I'd like every record given again exactly, please.

(Stored items from a collection)
□ □ □
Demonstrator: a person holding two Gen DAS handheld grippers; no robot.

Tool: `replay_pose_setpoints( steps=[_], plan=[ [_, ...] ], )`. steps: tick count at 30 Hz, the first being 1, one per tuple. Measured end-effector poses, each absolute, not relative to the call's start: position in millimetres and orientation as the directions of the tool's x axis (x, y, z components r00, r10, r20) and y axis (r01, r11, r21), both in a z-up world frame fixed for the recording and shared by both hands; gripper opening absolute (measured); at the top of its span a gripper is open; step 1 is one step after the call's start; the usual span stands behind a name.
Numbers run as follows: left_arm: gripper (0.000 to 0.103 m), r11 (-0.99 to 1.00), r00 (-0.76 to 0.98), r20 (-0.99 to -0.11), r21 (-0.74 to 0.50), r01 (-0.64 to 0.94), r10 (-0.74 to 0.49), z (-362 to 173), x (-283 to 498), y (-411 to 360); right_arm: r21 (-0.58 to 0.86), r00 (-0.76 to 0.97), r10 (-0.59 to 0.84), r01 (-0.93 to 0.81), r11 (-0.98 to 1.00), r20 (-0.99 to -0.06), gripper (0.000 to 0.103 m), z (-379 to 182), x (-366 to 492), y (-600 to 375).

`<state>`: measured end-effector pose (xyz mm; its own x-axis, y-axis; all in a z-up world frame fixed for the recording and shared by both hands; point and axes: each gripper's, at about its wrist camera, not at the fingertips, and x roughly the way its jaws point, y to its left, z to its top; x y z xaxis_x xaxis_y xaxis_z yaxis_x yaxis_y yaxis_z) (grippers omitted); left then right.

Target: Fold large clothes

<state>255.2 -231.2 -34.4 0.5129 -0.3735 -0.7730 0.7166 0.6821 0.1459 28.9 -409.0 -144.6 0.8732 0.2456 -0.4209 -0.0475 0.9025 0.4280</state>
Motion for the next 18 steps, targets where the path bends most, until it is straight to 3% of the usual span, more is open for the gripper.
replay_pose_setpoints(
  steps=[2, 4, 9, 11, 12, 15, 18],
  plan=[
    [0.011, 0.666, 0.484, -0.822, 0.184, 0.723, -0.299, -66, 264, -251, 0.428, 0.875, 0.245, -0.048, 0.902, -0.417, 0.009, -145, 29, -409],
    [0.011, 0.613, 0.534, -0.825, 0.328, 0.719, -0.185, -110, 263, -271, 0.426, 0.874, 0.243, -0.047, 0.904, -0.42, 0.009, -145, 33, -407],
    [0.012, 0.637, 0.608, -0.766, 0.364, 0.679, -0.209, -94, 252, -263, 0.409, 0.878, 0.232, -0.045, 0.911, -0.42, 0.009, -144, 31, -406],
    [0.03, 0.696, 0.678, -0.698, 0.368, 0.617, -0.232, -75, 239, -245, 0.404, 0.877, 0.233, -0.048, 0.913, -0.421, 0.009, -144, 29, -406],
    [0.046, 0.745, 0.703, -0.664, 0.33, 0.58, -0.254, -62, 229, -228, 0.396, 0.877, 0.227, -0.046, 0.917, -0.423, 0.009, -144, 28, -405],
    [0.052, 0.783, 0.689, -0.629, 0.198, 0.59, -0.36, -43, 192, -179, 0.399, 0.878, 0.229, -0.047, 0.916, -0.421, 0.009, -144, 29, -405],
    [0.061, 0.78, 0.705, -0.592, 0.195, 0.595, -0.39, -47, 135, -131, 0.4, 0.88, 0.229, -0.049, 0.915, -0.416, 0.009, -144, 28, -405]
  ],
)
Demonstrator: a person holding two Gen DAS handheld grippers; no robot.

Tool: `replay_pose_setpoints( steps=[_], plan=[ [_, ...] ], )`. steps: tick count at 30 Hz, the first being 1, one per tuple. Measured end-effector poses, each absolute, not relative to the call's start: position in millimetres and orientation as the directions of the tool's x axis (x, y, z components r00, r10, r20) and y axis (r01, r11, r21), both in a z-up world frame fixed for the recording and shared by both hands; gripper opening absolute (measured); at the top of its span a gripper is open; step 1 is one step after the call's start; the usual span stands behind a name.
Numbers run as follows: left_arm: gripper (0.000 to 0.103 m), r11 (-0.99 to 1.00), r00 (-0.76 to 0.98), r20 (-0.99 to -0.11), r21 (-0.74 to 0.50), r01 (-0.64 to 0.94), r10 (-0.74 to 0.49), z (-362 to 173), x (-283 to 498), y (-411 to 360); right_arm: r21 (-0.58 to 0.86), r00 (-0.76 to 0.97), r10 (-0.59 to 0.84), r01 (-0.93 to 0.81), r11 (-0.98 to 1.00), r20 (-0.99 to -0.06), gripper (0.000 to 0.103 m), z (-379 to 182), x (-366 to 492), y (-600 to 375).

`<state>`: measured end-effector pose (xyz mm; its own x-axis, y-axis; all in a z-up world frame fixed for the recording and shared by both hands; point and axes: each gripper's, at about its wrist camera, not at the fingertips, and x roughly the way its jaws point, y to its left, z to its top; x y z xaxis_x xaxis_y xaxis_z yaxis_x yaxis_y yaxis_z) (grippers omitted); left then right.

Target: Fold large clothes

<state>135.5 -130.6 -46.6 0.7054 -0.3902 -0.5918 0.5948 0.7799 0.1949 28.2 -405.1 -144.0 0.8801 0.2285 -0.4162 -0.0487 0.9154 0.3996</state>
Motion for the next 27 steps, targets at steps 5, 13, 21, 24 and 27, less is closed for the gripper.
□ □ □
=== Exercise response ===
Demonstrator: a person holding two Gen DAS handheld grippers; no robot.

Tool: `replay_pose_setpoints( steps=[_], plan=[ [_, ...] ], )`. steps: tick count at 30 Hz, the first being 1, one per tuple. Measured end-effector poses, each absolute, not relative to the call's start: position in millimetres and orientation as the directions of the tool's x axis (x, y, z components r00, r10, r20) and y axis (r01, r11, r21), both in a z-up world frame fixed for the recording and shared by both hands; gripper opening absolute (measured); at the top of its span a gripper is open; step 1 is one step after the call's start; the usual span stands behind a name.
Numbers run as follows: left_arm: gripper (0.000 to 0.103 m), r11 (-0.99 to 1.00), r00 (-0.76 to 0.98), r20 (-0.99 to -0.11), r21 (-0.74 to 0.50), r01 (-0.64 to 0.94), r10 (-0.74 to 0.49), z (-362 to 173), x (-283 to 498), y (-411 to 360); right_arm: r21 (-0.58 to 0.86), r00 (-0.76 to 0.97), r10 (-0.59 to 0.84), r01 (-0.93 to 0.81), r11 (-0.98 to 1.00), r20 (-0.99 to -0.06), gripper (0.000 to 0.103 m), z (-379 to 182), x (-366 to 492), y (-600 to 375).

`<state>`: measured end-effector pose (xyz mm; its own x-axis, y-axis; all in a z-up world frame fixed for the recording and shared by both hands; point and axes: each gripper's, at about its wrist camera, not at the fingertips, and x roughly the way its jaws point, y to its left, z to its top; x y z xaxis_x xaxis_y xaxis_z yaxis_x yaxis_y yaxis_z) (grippers omitted); left then right.

Target: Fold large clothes

<state>255.2 -231.2 -34.4 0.5129 -0.3735 -0.7730 0.7166 0.6821 0.1459 28.9 -409.0 -144.6 0.8732 0.2456 -0.4209 -0.0475 0.9025 0.4280</state>
Motion for the next 18 steps, targets where the path bends most, until it is straight to 3% of the usual span, more is open for the gripper.
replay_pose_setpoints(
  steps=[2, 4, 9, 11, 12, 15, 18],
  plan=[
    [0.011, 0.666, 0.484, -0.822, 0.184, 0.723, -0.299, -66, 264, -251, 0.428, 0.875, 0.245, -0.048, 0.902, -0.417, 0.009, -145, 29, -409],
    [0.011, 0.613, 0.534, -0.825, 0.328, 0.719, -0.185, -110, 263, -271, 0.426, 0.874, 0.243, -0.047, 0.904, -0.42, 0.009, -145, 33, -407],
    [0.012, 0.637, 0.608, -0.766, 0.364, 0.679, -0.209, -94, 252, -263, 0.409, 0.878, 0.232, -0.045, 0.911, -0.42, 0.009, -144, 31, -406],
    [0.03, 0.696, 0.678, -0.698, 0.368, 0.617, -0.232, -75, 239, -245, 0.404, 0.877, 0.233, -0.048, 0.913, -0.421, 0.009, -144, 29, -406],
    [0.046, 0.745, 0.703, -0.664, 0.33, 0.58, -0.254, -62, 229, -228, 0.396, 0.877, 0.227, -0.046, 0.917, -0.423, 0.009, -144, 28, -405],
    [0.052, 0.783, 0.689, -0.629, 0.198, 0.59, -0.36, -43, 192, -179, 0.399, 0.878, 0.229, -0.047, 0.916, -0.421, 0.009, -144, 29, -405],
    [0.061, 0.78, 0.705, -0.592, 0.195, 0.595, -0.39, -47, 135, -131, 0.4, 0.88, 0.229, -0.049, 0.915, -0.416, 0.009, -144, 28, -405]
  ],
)
Demonstrator: a person holding two Gen DAS handheld grippers; no robot.

Tool: `replay_pose_setpoints( steps=[_], plan=[ [_, ...] ], )`. steps: tick count at 30 Hz, the first being 1, one per tuple. Measured end-effector poses, each absolute, not relative to the call's start: position in millimetres and orientation as the directions of the tool's x axis (x, y, z components r00, r10, r20) and y axis (r01, r11, r21), both in a z-up world frame fixed for the recording and shared by both hands; gripper opening absolute (measured); at the top of its span a gripper is open; step 1 is one step after the call's start; the usual span stands behind a name.
Numbers run as follows: left_arm: gripper (0.000 to 0.103 m), r11 (-0.99 to 1.00), r00 (-0.76 to 0.98), r20 (-0.99 to -0.11), r21 (-0.74 to 0.50), r01 (-0.64 to 0.94), r10 (-0.74 to 0.49), z (-362 to 173), x (-283 to 498), y (-411 to 360); right_arm: r21 (-0.58 to 0.86), r00 (-0.76 to 0.97), r10 (-0.59 to 0.84), r01 (-0.93 to 0.81), r11 (-0.98 to 1.00), r20 (-0.99 to -0.06), gripper (0.000 to 0.103 m), z (-379 to 182), x (-366 to 492), y (-600 to 375).

`<state>`: measured end-effector pose (xyz mm; its own x-axis, y-axis; all in a z-up world frame fixed for the recording and shared by both hands; point and axes: each gripper's, at about its wrist camera, not at the fingertips, and x roughly the way its jaws point, y to its left, z to its top; x y z xaxis_x xaxis_y xaxis_z yaxis_x yaxis_y yaxis_z) (grippers omitted); left then right.

Target: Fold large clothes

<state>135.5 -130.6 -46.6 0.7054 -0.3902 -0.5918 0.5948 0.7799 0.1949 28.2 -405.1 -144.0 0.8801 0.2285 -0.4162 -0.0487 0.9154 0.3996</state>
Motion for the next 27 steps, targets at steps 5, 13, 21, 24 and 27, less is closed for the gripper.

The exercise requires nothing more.